23. Januar 2025
Wissenschaftler der Salk-Universität entdecken, dass das Protein BCL6 den Muskelerhalt bei Mäusen reguliert; BCL6-verstärkende Therapeutika könnten GLP-1-Anwendern helfen, Muskelschwund beim Abnehmen zu vermeiden
Wissenschaftler der Salk-Universität entdecken, dass das Protein BCL6 den Muskelerhalt bei Mäusen reguliert; BCL6-verstärkende Therapeutika könnten GLP-1-Anwendern helfen, Muskelschwund beim Abnehmen zu vermeiden
LA JOLLA—Über jeder achte Erwachsene in den Vereinigten Staaten hat ein GLP-1-Medikament ausprobiert oder verwendet es derzeit, und ein Viertel dieser Anwender gibt Gewichtsverlust als Hauptziel an. Aber beim Gewichtsverlust wird nicht zwischen Fett und Muskeln unterschieden. Patienten, die GLP-1-Medikamente verwenden, können einen schnellen und erheblichen Muskelabbau erleben, der bis zu 40 % ihres gesamten Gewichtsverlusts ausmacht. Wie können wir also abnehmen, ohne gleichzeitig wichtige Muskeln zu verlieren?

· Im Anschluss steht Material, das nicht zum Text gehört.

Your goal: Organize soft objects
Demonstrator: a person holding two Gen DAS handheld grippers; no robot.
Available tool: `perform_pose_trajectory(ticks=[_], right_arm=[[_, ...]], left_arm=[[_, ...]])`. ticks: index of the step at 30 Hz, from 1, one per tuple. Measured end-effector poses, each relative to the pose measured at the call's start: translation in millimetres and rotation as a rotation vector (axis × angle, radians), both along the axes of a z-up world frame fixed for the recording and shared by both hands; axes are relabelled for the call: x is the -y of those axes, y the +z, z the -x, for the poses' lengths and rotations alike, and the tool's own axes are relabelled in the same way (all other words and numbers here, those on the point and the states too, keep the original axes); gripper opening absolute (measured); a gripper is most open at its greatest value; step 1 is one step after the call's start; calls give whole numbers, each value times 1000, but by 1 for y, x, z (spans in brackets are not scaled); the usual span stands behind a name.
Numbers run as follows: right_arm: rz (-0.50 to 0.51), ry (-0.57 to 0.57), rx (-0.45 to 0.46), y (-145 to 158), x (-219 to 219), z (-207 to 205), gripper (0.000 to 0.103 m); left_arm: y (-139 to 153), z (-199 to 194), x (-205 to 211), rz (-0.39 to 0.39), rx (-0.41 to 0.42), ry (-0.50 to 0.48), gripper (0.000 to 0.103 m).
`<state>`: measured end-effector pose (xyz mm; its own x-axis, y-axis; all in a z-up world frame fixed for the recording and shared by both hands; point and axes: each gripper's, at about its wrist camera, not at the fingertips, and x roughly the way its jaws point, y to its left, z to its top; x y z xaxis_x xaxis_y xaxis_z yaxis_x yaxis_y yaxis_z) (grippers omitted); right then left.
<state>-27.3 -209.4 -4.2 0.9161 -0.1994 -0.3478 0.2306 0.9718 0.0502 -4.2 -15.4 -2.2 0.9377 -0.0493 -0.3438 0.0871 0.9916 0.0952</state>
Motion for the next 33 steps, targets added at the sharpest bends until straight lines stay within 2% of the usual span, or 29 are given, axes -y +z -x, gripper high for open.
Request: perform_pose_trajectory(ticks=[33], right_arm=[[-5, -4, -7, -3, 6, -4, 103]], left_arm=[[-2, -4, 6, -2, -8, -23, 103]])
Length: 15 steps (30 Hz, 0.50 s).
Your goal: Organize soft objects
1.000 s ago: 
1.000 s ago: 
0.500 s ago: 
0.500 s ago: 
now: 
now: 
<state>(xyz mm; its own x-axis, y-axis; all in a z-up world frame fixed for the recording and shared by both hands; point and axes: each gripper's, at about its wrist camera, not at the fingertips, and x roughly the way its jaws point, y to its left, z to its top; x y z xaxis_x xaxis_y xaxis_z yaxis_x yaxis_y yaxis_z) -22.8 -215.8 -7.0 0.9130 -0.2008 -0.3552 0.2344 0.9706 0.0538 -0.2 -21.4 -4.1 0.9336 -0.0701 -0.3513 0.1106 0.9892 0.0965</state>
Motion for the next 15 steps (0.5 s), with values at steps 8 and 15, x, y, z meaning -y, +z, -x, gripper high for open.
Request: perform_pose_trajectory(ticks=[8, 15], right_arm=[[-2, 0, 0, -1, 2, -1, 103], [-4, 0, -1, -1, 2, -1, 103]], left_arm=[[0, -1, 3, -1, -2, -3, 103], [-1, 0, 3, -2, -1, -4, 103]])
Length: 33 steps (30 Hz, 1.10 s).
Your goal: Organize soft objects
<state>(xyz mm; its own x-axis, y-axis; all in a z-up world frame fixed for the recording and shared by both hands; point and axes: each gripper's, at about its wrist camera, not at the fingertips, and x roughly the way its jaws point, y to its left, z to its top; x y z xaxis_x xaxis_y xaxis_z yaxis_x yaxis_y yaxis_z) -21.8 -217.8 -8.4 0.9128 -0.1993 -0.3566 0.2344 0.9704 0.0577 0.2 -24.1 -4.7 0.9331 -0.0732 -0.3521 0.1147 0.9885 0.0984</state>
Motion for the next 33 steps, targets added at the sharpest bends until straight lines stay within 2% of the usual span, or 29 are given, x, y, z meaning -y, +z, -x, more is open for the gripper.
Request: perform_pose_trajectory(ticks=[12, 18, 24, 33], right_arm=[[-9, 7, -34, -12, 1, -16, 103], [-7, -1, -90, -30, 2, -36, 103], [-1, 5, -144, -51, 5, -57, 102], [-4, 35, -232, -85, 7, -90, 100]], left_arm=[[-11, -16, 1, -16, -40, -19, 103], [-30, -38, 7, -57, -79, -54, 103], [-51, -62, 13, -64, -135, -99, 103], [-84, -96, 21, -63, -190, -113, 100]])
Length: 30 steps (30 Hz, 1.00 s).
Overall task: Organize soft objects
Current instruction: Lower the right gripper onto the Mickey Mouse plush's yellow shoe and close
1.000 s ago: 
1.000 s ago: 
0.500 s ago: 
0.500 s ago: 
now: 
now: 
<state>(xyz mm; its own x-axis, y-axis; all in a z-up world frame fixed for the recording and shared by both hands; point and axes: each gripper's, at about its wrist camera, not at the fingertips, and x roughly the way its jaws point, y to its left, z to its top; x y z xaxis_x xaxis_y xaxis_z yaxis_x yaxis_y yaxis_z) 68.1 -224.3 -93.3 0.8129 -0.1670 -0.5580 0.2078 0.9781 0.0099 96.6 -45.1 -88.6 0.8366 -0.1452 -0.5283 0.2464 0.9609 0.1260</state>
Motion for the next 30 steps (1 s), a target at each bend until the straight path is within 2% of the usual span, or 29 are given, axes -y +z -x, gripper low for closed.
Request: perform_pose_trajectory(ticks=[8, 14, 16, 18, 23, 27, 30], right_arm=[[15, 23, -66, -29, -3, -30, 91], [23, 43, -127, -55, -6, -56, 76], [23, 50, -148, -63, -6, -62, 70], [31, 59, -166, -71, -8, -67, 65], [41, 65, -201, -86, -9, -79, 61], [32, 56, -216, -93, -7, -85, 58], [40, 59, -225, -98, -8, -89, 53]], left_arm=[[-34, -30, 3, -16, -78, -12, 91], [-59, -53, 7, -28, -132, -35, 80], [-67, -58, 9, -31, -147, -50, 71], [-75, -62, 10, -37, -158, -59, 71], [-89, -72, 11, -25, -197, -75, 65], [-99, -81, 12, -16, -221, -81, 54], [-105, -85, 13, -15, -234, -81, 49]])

Eine neue Studie des Salk Institute hat ergeben, dass ein Protein namens BCL6 der Schlüssel zur Erhaltung gesunder Muskelmasse ist. Die Experimente zeigten, dass Mäuse mit niedrigeren BCL6-Werten deutlich weniger Muskelmasse und -kraft hatten, eine Erhöhung des BCL6-Spiegels diese Verluste jedoch erfolgreich rückgängig machte. Die Ergebnisse legen nahe, dass die Kombination von GLP-1-Medikamenten mit einem BCL6-steigernden Medikament dabei helfen kann, unerwünschtem Muskelschwund entgegenzuwirken. Ähnliche Therapien könnten auch zur Behandlung anderer Bevölkerungsgruppen eingesetzt werden, die anfällig für Muskelschwund sind, wie etwa ältere Erwachsene und Patienten mit systemischen Erkrankungen wie Sepsis oder Krebs.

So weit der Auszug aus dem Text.